The other issue with the rise of kinetic messaging is that it is difficult to combat effectively. If a state attempts to ignore it, it risks looking weak, indecisive, or callous as an adversary rains down deadly weaponry on their territory or people with impunity. However, reacting in a hostile manner to ‘deter through punishment’ raises the risk of significant escalation or losing the ever-important narrative battle to an opponent.
Hunkering down and developing the ability to counter such actions militarily is one option, as has been seen with Israel’s Iron Dome system. The danger of such a strategy is that, fundamentally, it does not solve the problem, and merely exacerbates the status quo; the long-term consequences can be tragic.

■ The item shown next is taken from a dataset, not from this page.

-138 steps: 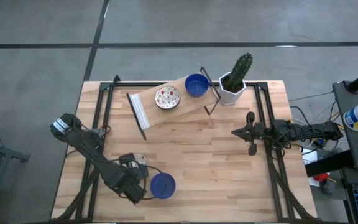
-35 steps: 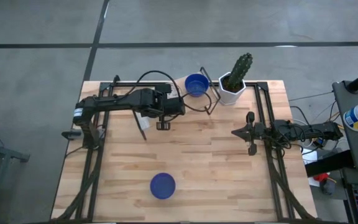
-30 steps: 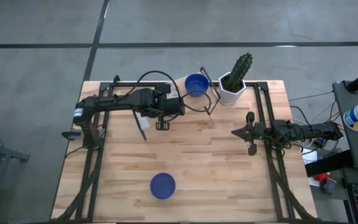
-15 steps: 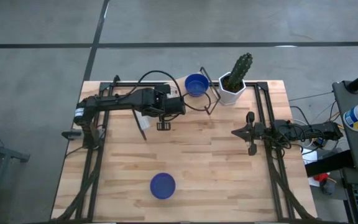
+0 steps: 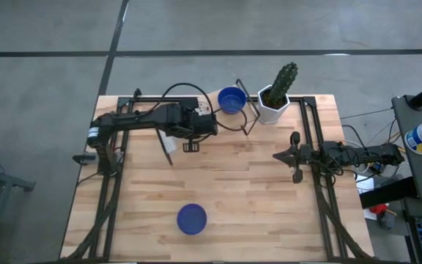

Conflicts and crises are solved through diplomacy; military force, ultimately, should be used as a last resort to set the conditions for starting negotiations. Kinetic messaging, however, makes the work of diplomats far more difficult. No serious military advantage is gained from strikes primarily meant to send a message; and the escalatory nature narrows the options and time available to negotiators. When exchanges of explosive weaponry are normalised as tools of strategic communication, lasting peace becomes less likely.
When it comes to this kind of strategic messaging, my basic reaction is “get used to it.” In the long history of human conflict, and I'm going back 5000 years into Mesopotamian and Egyptian history, the concept of a declared peace is a late arrival. The concept that one would be perpetually signaling hostility towards one's neighbors was the norm.
In ancient times, this was mostly done through nighttime raiding, or by punitive expeditions in which a king led a warrior band into the territory of the perpetual enemy, burned a few things, stole others, while the invaded population went into the hills to hide.
When you have to go in person to make a hostile demonstration it entails some risk. When you can simply lob a rocket or a shell toward your enemy, the cost maybe seen as lower.
BTW, the entity lobbing the shells is not only demonstrating continued hostility toward the enemy, but also strongly signaling to its own population, “Trust us! We will never make peace with those bastards!"
Bottom line: This is not a new development— there was a lot of it in the Cold War as well.